Harm reduction doesn't mean legalizing drugs..

In fact, legalizing drugs would almost certainly make the problem hugely worse because it would drive up demand, and the only people who could meet that demand are the people already managing the supply, who are criminal gangs. This is not even addressing the fact that we're talking about extremely powerful and dangerous substances that have permanent effects on the human brain and nervous system.

What harm reduction means, rather than legalizing drugs, is minimizing the harm caused by addiction by treating it as a medical issue rather than a law enforcement issue. This might mean making it easier for addicts to obtain drugs that would normally be restricted, or putting less pressure on addicts to become abstinent, but the point is ultimately to get people into treatment, because a heroin addict who is taking pharmaceutical heroin on prescription is both much safer from the risk of overdosing, much safer from the risk of abuse or exploitation by whoever is supplying them and, most importantly from our perspective, is no longer contributing to the demand for illegal opioids.

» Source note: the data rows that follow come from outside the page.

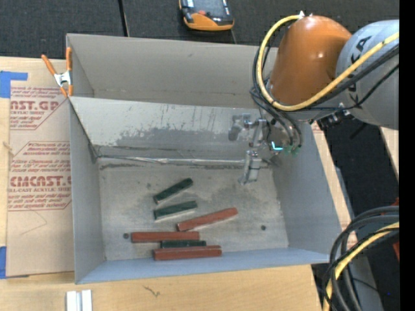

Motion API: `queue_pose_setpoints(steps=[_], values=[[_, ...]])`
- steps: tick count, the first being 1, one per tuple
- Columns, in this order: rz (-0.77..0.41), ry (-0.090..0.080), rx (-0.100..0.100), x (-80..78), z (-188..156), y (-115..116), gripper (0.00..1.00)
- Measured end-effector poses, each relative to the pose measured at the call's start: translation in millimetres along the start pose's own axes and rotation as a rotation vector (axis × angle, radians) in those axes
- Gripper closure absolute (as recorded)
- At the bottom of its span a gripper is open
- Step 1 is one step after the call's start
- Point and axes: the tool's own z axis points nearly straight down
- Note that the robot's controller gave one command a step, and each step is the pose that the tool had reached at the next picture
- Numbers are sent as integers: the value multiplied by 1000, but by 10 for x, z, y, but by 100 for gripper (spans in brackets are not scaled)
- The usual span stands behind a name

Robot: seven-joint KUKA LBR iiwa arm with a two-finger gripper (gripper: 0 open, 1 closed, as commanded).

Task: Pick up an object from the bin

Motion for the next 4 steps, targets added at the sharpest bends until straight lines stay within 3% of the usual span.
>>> queue_pose_setpoints(steps=[1,2,3,4], values=[[0,-8,0,-14,-49,-1,0],[-80,-10,1,253,608,102,0],[-256,-3,1,673,682,438,0],[-273,-5,1,451,1177,197,0]])
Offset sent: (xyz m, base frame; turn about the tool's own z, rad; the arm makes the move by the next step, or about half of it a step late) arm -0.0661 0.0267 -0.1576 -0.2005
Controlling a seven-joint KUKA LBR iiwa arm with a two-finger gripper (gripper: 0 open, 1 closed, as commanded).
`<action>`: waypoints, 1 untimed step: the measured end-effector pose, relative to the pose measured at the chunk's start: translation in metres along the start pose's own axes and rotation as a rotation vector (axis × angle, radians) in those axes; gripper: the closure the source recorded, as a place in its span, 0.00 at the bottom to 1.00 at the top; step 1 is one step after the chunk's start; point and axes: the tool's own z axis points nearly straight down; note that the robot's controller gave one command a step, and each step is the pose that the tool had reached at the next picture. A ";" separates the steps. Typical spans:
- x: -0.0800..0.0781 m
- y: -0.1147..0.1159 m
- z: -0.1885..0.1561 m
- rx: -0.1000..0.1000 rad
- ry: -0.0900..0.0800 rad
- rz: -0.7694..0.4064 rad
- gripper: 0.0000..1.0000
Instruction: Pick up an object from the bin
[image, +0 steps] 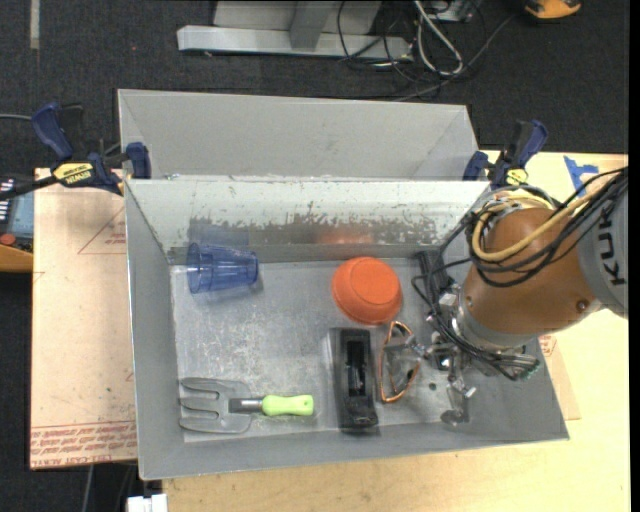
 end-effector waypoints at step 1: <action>0.000 -0.002 0.051 0.018 -0.015 -0.259 0.00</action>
Offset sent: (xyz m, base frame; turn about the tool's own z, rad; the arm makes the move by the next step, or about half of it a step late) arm 0.0186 -0.0068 -0.0520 -0.6694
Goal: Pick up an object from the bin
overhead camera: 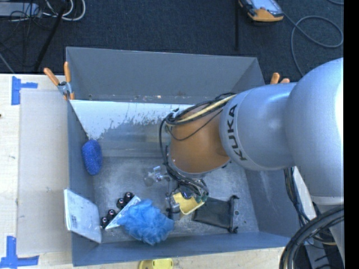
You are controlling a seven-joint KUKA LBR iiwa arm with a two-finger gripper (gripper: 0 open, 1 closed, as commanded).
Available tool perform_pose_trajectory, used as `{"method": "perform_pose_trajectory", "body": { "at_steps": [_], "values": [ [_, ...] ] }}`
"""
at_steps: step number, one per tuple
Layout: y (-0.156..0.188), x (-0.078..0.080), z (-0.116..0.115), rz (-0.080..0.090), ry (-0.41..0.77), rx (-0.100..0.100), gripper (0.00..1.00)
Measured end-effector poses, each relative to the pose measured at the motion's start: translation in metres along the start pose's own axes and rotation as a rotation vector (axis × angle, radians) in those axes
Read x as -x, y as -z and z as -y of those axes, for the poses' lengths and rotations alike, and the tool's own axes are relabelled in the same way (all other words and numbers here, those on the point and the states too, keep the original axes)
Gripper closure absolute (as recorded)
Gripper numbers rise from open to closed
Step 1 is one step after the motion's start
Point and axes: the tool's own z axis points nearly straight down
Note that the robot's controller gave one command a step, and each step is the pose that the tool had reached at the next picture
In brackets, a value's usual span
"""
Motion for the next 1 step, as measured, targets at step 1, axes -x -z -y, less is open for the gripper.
{"method": "perform_pose_trajectory", "body": {
  "at_steps": [1],
  "values": [
    [0.0036, -0.01, -0.0105, 0.002, 0.198, 0.001, 0.0]
  ]
}}
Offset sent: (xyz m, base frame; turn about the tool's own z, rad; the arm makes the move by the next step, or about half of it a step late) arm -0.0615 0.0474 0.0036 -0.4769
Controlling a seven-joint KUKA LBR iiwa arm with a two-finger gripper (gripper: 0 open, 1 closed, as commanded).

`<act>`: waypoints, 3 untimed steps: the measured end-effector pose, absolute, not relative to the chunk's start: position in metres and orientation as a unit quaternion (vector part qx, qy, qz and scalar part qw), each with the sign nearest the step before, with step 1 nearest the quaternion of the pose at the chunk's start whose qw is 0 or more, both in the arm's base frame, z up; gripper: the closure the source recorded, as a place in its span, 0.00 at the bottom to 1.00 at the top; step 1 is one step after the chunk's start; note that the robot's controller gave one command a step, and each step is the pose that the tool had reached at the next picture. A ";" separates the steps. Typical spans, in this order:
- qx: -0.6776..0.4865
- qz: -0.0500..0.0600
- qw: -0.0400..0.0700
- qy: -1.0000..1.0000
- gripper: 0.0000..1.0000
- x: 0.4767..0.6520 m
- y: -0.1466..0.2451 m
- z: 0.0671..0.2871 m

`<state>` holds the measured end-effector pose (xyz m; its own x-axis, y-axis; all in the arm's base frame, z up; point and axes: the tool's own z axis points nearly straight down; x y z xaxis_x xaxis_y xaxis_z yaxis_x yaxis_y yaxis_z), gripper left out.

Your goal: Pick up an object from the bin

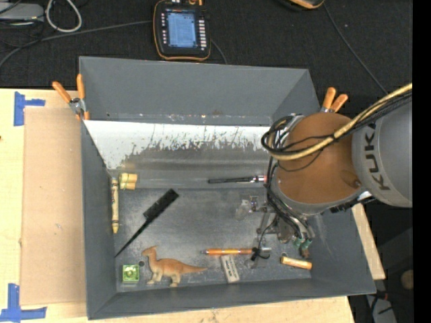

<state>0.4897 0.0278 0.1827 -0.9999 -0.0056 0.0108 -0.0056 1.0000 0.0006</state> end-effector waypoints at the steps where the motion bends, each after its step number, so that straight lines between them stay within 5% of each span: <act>1: 0.002 0.000 0.001 -1.000 0.00 0.491 0.028 0.187; 2: 0.044 -0.001 0.002 -0.999 0.00 0.484 -0.013 0.067; 3: 0.012 -0.001 -0.009 -1.000 0.00 0.479 -0.011 0.071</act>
Offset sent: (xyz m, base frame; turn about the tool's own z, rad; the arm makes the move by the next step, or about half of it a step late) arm -0.0060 -0.0398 -0.1127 -0.0861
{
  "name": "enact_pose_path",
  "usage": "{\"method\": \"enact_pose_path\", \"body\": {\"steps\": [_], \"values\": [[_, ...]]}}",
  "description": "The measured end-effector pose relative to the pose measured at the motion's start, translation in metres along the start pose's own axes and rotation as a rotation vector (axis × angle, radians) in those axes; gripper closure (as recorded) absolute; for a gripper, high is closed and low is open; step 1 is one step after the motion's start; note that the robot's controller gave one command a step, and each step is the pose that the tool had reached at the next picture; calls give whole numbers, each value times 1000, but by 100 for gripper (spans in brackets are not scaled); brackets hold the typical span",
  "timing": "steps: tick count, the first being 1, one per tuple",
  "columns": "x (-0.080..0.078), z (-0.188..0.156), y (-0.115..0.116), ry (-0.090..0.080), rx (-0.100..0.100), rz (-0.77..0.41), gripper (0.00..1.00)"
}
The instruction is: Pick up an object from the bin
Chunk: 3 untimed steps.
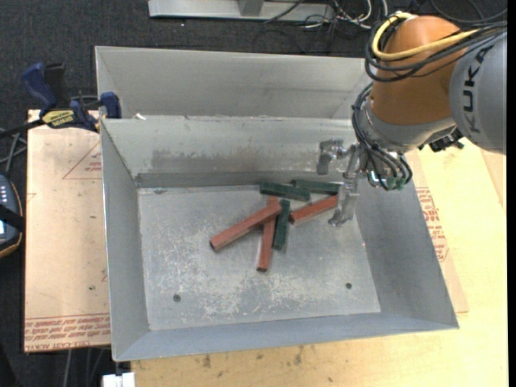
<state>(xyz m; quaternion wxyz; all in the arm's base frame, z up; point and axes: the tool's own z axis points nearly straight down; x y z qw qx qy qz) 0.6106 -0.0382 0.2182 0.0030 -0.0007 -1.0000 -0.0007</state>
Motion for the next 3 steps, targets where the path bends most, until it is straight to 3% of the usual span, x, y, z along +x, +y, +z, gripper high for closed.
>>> {"method": "enact_pose_path", "body": {"steps": [1,2,3], "values": [[-2,-4,0,-8,1,-1,0],[-9,44,-9,-12,1,-106,0],[-14,132,-18,-12,2,-269,0]]}}
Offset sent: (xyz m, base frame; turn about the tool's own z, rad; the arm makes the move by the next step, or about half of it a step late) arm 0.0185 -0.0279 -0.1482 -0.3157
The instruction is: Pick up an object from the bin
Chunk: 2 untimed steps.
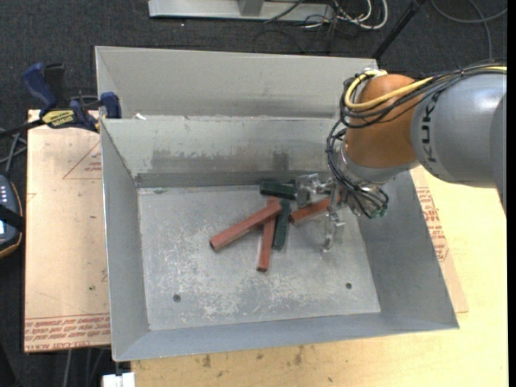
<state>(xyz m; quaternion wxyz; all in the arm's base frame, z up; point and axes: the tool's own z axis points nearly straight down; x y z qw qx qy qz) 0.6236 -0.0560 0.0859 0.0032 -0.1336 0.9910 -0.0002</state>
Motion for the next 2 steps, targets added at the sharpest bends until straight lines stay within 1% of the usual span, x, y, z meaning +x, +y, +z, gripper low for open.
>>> {"method": "enact_pose_path", "body": {"steps": [1,2], "values": [[-20,20,-13,11,-7,-219,0],[-22,17,-17,11,-7,-183,0]]}}
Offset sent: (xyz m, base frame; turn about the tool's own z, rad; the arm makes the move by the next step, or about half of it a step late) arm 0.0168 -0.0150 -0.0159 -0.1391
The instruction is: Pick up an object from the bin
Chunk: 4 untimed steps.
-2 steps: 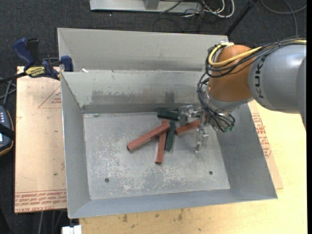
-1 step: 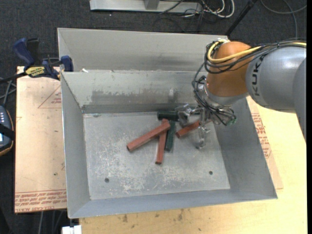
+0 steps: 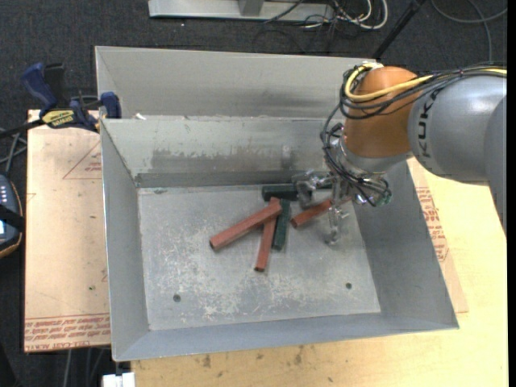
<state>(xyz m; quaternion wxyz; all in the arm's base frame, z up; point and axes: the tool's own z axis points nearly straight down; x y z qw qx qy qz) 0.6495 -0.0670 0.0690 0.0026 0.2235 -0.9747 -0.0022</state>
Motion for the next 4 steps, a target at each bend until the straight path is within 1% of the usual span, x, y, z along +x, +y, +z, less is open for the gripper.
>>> {"method": "enact_pose_path", "body": {"steps": [1,3,4], "values": [[0,1,4,-7,6,-33,100],[0,-3,4,-6,5,-32,100],[0,-12,5,-5,4,-32,100]]}}
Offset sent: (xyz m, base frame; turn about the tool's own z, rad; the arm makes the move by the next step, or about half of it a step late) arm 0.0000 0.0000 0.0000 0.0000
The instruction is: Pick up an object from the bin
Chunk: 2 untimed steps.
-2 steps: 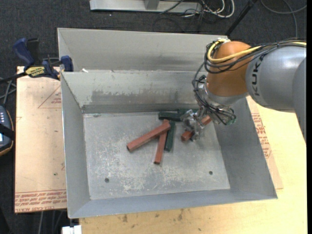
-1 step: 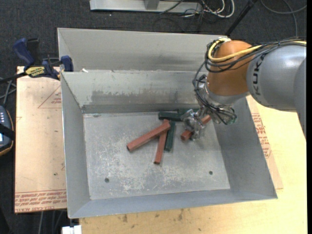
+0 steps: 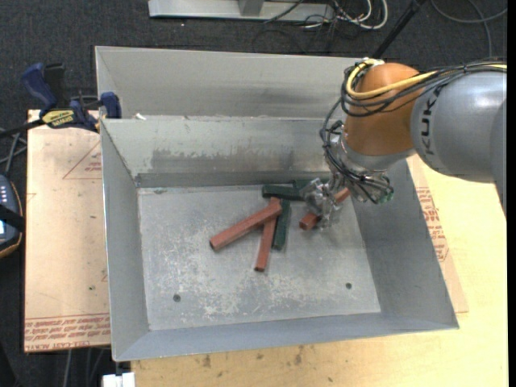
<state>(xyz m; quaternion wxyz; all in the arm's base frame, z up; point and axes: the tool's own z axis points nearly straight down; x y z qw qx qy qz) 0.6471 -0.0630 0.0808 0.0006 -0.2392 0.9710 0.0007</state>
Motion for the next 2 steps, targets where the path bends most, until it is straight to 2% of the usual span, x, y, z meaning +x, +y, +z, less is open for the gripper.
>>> {"method": "enact_pose_path", "body": {"steps": [2], "values": [[-1,-17,0,-3,2,0,100]]}}
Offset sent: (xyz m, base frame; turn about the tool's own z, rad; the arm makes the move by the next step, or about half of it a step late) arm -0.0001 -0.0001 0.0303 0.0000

An addict doesn't care how much the drug they need costs. Noone is going to lie there shitting themselves inside out because they've lost orifice control and think "gee, I wish I could stop going through withdrawl but it's just too gosh-darn expensive." Targeting the supply-side of the drug trade has never been effective because it does not ultimately change anything. As long as there is a profit to be made someone will be there to make it. The only long term solution is to take the profit away by getting the people driving it into treatment.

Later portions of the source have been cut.